How do I disable Protected View permanently in Excel?

Navigate to File, Options, Trust Center, Trust Center Settings, and Protected View. You will see three checkboxes for files from the internet, Outlook attachments, and unsafe locations. Uncheck the ones you want to disable, click OK twice, and restart Excel. Use caution since this removes a layer of security against malicious files. A safer alternative is adding specific folders as Trusted Locations under the Trusted Locations panel in the same Trust Center.

How do I remove worksheet protection in Excel 365?

Click the Review tab and look for the Unprotect Sheet button. If it appears instead of Protect Sheet, the worksheet is currently protected. Click Unprotect Sheet, enter the password if Excel prompts for one, and the sheet becomes editable. For workbook structure protection that prevents adding or renaming tabs, use the Protect Workbook button on the same Review tab. Each sheet must be unprotected individually if you have multiple protected tabs.
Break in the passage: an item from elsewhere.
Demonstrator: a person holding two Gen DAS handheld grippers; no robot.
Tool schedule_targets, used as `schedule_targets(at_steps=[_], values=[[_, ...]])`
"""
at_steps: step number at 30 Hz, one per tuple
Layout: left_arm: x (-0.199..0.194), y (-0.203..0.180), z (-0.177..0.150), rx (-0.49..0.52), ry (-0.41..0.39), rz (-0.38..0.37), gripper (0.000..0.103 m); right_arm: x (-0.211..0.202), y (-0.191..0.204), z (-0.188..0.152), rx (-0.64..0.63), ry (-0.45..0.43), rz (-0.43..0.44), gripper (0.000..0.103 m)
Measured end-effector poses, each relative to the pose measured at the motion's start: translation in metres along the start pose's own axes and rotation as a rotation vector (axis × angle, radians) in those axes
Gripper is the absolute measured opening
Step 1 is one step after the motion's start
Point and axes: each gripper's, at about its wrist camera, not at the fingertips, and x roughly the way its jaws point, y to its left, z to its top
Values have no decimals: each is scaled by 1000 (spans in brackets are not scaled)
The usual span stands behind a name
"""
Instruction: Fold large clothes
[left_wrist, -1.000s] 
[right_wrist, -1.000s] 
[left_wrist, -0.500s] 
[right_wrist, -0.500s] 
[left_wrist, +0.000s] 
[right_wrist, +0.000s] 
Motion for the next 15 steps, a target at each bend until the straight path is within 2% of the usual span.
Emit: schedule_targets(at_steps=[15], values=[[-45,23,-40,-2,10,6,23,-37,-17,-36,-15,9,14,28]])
Why does Excel say a file is locked by another user?

This error appears when you open a workbook from a shared location and another user has it open with write access. Excel offers options to open as read only, receive notification when available, or cancel. The fix is to contact the named user and ask them to close the file, or to wait for the notification. On SharePoint and OneDrive, co-authoring lets multiple users edit simultaneously, but only if everyone uses Excel 365 or 2019 plus.

How do I remove read only from an Excel file on a Mac?
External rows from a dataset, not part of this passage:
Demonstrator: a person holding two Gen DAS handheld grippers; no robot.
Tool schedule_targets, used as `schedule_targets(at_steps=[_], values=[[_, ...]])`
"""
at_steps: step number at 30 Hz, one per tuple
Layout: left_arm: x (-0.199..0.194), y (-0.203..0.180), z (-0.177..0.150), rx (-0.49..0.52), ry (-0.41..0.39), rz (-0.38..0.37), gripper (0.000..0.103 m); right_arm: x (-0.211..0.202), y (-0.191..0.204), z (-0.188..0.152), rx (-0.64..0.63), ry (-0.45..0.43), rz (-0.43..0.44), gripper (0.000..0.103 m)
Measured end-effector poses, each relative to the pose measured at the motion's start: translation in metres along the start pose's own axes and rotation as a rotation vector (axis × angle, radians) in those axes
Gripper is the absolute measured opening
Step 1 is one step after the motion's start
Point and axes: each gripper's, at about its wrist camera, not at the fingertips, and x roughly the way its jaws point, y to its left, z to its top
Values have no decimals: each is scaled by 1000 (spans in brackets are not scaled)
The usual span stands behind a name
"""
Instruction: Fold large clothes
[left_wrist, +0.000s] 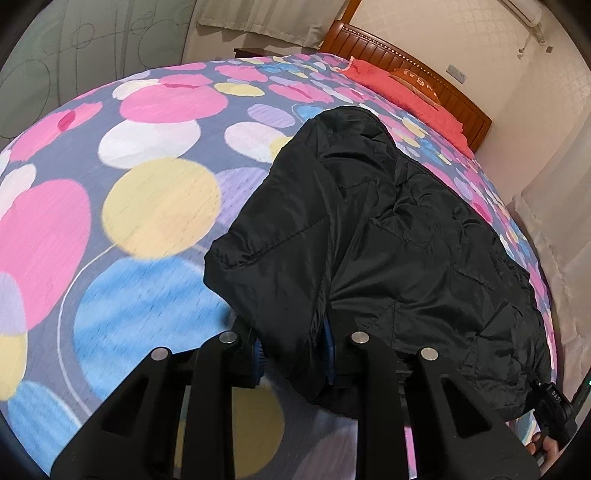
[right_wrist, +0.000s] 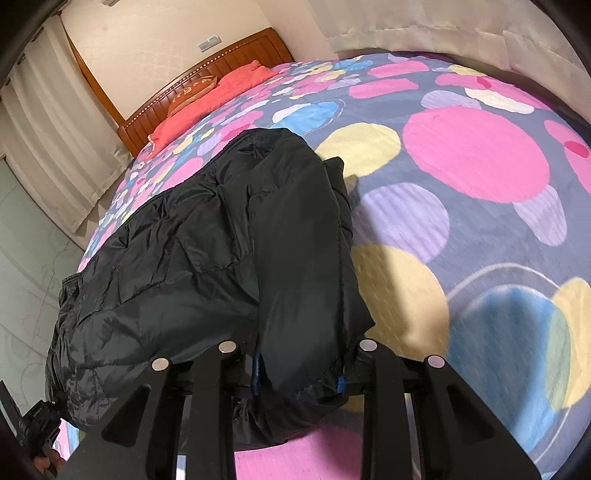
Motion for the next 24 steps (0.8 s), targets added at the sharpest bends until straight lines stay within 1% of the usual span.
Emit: schedule_targets(at_steps=[6,15,24], values=[[-15,8,-14,7,4,3,23,-13,-7,-13,-1,8,9,28],[-39,19,-32,-2,20,-13,23,-32,-18,-29,3,29,24,28],[-62,26,-52,9,27,-14,23,-51,-28,-47,-6,49,24,28]])
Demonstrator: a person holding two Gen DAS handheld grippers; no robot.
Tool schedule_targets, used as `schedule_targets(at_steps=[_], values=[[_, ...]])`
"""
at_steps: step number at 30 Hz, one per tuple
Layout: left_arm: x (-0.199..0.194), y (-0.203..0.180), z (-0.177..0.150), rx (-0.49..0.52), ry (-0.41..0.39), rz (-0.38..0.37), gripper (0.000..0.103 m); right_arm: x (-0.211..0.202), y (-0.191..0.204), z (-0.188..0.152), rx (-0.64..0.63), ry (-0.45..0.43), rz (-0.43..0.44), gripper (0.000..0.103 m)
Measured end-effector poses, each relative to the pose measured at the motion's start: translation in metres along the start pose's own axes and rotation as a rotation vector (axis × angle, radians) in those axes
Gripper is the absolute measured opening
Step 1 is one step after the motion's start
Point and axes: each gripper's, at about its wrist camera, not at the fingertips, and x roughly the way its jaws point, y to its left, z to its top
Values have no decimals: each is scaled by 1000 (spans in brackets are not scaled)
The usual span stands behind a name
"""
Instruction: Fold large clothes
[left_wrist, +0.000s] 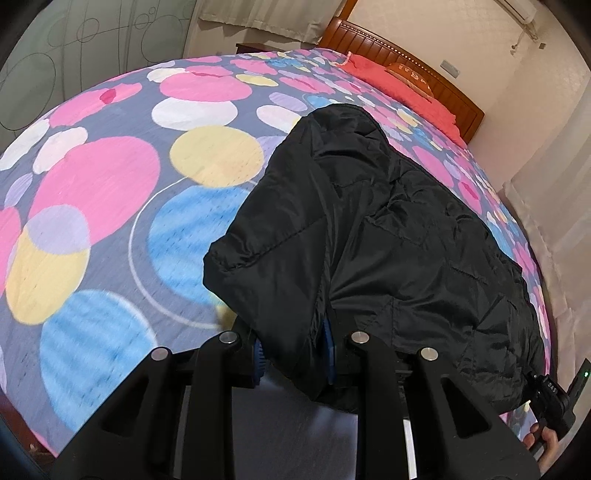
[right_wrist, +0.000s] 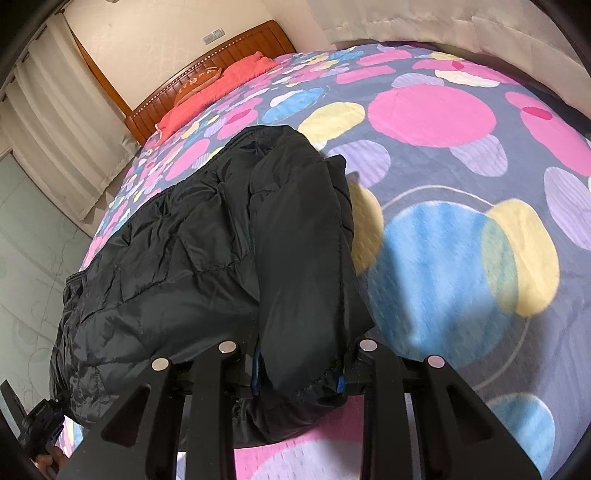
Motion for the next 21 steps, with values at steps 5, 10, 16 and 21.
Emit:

On macOS, right-click the file in Finder and choose Get Info. In the Sharing and Permissions section at the bottom, click the lock icon to authenticate, then change your user account from Read only to Read and Write. Close the Get Info window and reopen the file in Excel. Inside Excel for Mac, the Review menu contains the same Protect Sheet and Protect Workbook options as the Windows version, working identically across operating systems.

Does Save As remove read only protection from an Excel file?

Save As bypasses the file system Read-only attribute since you are creating a brand new file at a new location with default attributes. However, Save As does not remove Excel-internal protections like Mark as Final, sheet protection, workbook structure protection, or encryption. Those flags are stored inside the file itself and persist across Save As operations. You must explicitly remove each protection layer through the appropriate Excel menus before or after the Save As operation.

Can I prevent Excel from opening files as read only in the future?

Yes. Adjust three settings to minimize unwanted read only states. First, add commonly-used folders as Trusted Locations under File, Options, Trust Center, Trust Center Settings, Trusted Locations. Second, disable Protected View triggers for scenarios you trust under the Protected View panel in the same Trust Center. Third, store team files in OneDrive or SharePoint with co-authoring enabled so multiple users can edit simultaneously. Always keep antivirus current to compensate for relaxed Protected View settings.